2, mane and pubic hair shedding: Xi's syndrome - anterior pituitary hypofunction (Simon-Shan Han syndrome) is caused by a variety of causes of pituitary hormone secretion, secondary gonads, thyroid, adrenal insufficiency The clinical signs presented. Adrenal insufficiency - When most of the adrenal glands on both sides are destroyed, there is a manifestation of various corticosteroid dysfunction, called adrenal insufficiency. Both the above-mentioned diseases can cause pubic hair and pubic hair loss.
The diagnosis is based on the special facial morphology and imaging changes of the disease. When the patient has a typical unilateral atrophy, especially when the subcutaneous fat atrophy occasionally affects the head, neck, shoulders and limbs, the muscle strength is not affected.
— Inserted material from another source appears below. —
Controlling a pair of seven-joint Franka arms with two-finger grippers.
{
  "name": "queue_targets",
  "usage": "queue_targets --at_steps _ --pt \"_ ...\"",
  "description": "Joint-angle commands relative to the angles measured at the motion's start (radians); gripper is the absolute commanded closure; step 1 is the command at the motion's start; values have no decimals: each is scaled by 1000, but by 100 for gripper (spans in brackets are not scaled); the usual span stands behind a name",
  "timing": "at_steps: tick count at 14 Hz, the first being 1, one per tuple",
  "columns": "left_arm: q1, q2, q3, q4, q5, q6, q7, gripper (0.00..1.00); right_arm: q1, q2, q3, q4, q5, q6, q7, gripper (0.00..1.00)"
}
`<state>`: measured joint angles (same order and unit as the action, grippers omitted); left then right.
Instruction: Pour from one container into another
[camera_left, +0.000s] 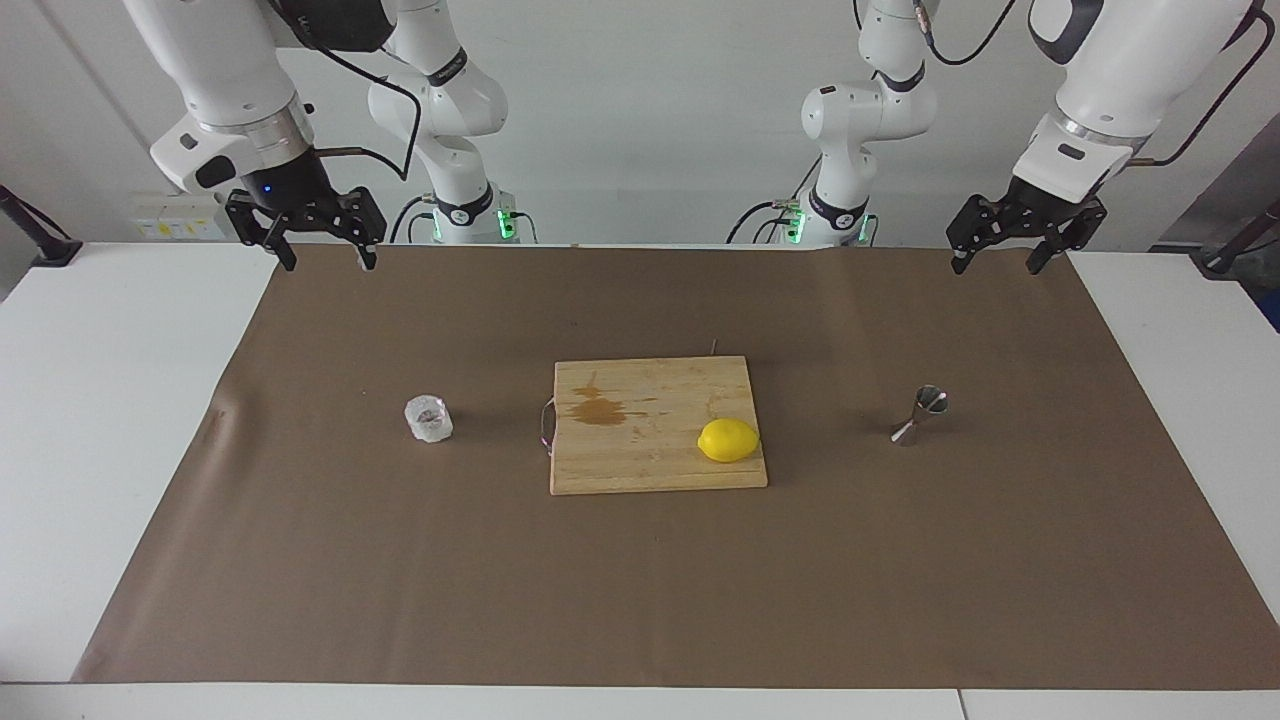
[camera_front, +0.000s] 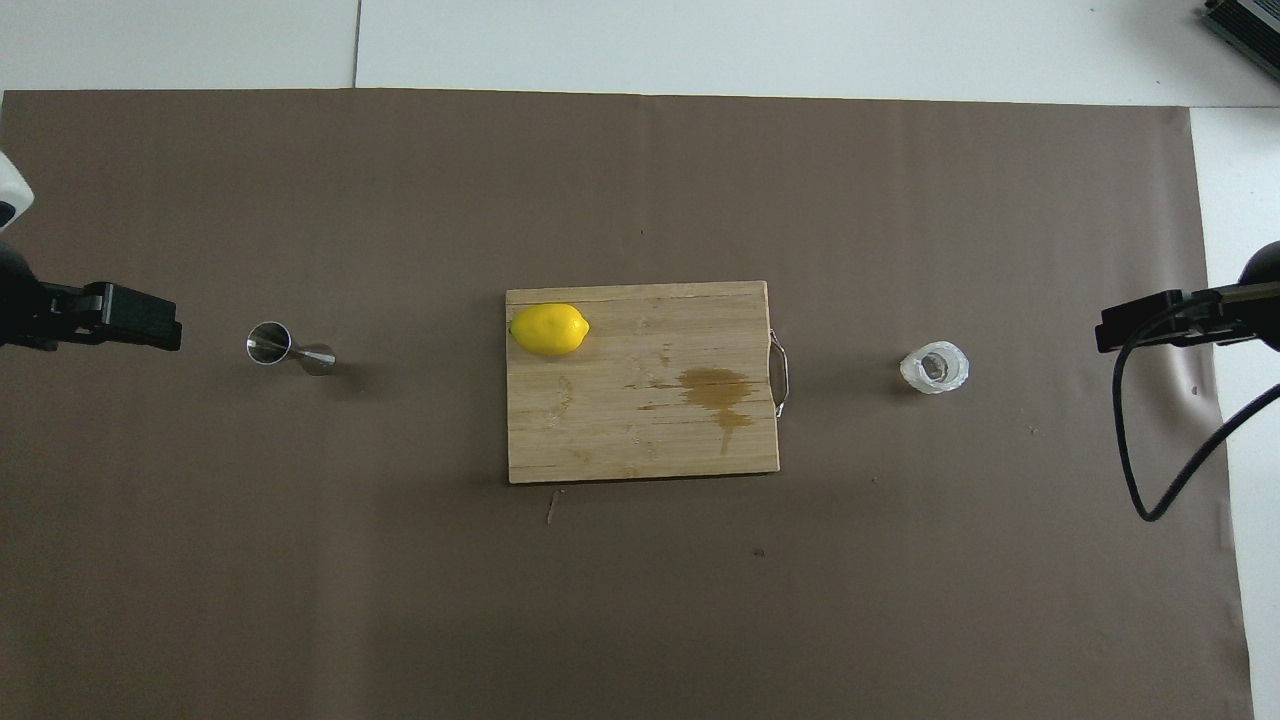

1. Adolescents who are born before the age of 20 are occasionally seen in women who are diagnosed within 1 year of age. Insidious onset, slow progress, the process of atrophy can start at any part of the face, such as a side of the cheeks, etc., more common in the upper part and the upper part. The starting point is often strip-shaped and parallel to the midline; the skin is dry and wrinkled and the hair is detached. The lesion is called "knife mark". The lesion develops slowly to half of the face. The forehead of the eyelids, the cheeks of the ankle, the tongue and gums, etc. . Occasionally, it can affect the facial head, neck, shoulders, or other parts of the body to cause pain or sensory disturbances on the cheeks. A few onsets are seizures.
2. The ward is characterized by subcutaneous fat and connective tissue atrophy, skin atrophy and wrinkles, often accompanied by hair loss, hyperpigmentation, leukoplakia, telangiectasia, increased sweat secretion or reduced salivary secretion, sacral frontal bone, etc., and normal skin There is a clear dividing line.
3. Some cases show pupillary changes, iris pigmentation, eyeball retraction or protrusion, eyeball inflammation, secondary glaucoma facial pain or mild side sensation, facial muscle twitching, and endocrine disorders, which may progress with the course of the disease. Facial atrophy and focal lipoatrophy, often accompanied by skin hardening in a certain part of the body involving the limbs and trunk of the lesions, the limbs become thinner and shorter, the breasts become smaller, the bristles become thinner, the organs become smaller, but the muscles The force is normal. Some atrophy invades the contralateral limbs called cross-lateral atrophy.
The material in this site is intended to be of general informational use and is not intended to constitute medical advice, probable diagnosis, or recommended treatments.